If 85 percent of baseball really was using steroids during Canseco’s career, then it would be nearly impossible to admit anyone without strong suspicion of PED use. Yet, if everyone was using PEDs then the stars of that era would simply be the best of an era of inflated batting statistics. That means that, while they should not be compared to players of other eras, they should be compared to each other.
However, there is even dissent there. Ruppert said, “I’m not a fan of ‘because they were the best of their era they belong in.’ I think the Hall of Fame is the best players ever, not the best of an era.”
Others, like college student Cody Manmiller, disagree completely. “None of them should get in,” he said flatly. “They cheated.”
The numbers show that you can’t compare that era to any other in baseball history in terms of runs and home runs. If we look at seasons in which the most home runs were hit across baseball, the top seven seasons were all between the years 1998 and 2006.
Since the Major League Baseball expansion the highest average for runs scored per game came in 1999 and 2000. These numbers all show that batting inflation during this era cannot be compared to that of other eras.
The problem, however doesn’t lie with the players that baseball has turned away from the Hall of Fame, it’s regarding who is in the Hall of Fame already, that may have taken steroids. There are players that could have been taking PEDs long before testing began in Major League Baseball that were never accused or convicted of taking steroids.In Ken Burns’s, “The Tenth Inning,” a two-part, four-hour documentary film, Washington D.C. sportswriter Thomas Boswell said, “There was another player, now in the Hall of Fame, who literally stood with me and mixed something. I said, ‘What’s that?’ and he said ‘It’s a Jose Canseco milkshake.’ And that year that Hall of Famer hit more home runs that he ever hit any other year.”

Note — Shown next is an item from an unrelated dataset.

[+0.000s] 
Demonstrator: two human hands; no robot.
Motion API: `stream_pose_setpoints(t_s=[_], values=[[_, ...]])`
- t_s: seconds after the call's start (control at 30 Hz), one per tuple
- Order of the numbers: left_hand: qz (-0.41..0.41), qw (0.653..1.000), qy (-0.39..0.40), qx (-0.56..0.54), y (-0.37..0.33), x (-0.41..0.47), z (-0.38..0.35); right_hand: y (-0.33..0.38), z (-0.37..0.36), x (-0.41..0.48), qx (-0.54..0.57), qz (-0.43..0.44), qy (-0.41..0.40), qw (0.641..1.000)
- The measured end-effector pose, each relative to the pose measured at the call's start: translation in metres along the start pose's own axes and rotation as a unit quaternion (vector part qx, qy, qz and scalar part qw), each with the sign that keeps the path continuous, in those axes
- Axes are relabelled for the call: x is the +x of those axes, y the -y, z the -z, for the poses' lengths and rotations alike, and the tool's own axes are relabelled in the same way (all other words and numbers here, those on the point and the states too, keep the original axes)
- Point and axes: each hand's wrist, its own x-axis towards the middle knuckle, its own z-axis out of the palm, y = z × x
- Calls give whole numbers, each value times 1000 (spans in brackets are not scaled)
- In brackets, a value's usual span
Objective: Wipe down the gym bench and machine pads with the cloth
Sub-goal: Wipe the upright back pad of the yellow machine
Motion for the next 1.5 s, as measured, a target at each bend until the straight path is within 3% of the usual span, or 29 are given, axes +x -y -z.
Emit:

According to Bill Deane, who received the SABR Salute in 2001 for great contributions to baseball historical research, there are only four players who fit that description: Ryne Sandberg, Cal Ripken, Paul Molitor and Tony Gwynn.
All four of those players are not only clean of any scandals, but they are respected and held above most other players in terms of their character. However, one of them probably took steroids, and that player is in the Hall of Fame.
There is another school of thinking however, one to which Flagler senior Ryan Coleman subscribes. “I think they should all be let in. In fact, I think steroids should be allowed. It makes the game more fun.”
One of the main complaints about baseball is that is too slow, too boring, too conservative. Even today we can see baseball trying to suppress bat-flips and generally bogging down the flair of the game. At the same time, though, they have added timers in-between innings and at other places to speed the game up. Baseball is caught in no-man’s land, stuck between its traditional roots and the ever-evolving world around it. If they’re not careful, they may get left behind.